### Description of the task
Please quote exactly the lines below from the line containing "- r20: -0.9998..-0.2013" to the line containing "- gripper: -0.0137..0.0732", both lines included, and nothing else.

### Collected data
——

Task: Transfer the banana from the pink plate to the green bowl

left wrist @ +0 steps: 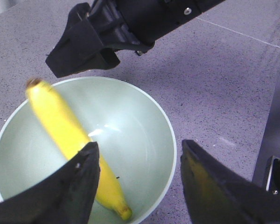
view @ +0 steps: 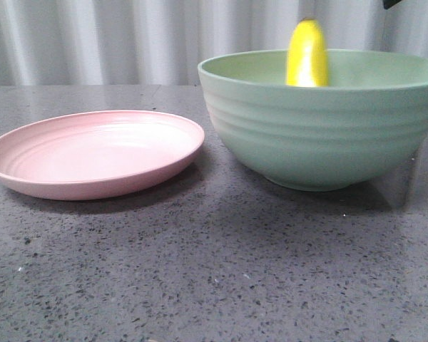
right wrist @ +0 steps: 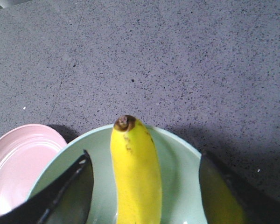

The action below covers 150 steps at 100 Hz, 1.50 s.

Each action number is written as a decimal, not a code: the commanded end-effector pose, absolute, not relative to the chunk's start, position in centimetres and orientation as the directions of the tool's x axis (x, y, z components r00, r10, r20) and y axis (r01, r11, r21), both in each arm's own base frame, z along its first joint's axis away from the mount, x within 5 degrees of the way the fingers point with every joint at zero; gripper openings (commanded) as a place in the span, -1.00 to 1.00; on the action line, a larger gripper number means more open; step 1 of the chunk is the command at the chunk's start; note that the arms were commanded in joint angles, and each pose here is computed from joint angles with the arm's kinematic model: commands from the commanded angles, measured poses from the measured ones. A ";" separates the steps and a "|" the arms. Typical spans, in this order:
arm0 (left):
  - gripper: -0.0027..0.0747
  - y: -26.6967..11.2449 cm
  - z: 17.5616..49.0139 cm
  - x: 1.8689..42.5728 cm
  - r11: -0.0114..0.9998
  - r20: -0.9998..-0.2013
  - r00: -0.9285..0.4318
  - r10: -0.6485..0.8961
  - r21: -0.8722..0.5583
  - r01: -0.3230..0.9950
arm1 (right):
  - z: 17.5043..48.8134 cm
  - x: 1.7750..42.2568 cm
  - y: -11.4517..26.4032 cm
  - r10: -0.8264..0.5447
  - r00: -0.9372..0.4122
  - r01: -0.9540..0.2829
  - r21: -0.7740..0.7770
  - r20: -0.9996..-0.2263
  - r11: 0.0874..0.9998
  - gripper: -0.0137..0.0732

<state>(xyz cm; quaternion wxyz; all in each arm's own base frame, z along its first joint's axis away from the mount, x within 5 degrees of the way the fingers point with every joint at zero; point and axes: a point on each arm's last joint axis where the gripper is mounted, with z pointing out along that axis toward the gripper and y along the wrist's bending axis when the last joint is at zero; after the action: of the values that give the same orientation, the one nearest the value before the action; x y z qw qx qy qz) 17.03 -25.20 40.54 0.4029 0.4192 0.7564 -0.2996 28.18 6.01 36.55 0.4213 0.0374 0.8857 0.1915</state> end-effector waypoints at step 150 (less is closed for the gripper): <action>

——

### Task solution
  - r20: -0.9998..-0.2013
  - r00: -0.9285..0.4318
  - r10: -0.6485..0.8961
  - r21: -0.8722..0.5583
  - r01: -0.3230..0.9950
arm1 (right):
  - z: 17.5043..48.8134 cm
  - x: 1.7750..42.2568 cm
  - y: -11.4517..26.4032 cm
  - r10: -0.8264..0.5447
  - r00: -0.9372..0.4122
  - r01: -0.9540..0.2829
  - r21: -0.7740..0.7770
  - r20: -0.9996..-0.2263
  - r11: 0.0874..0.9998
  - gripper: -0.0137..0.0732

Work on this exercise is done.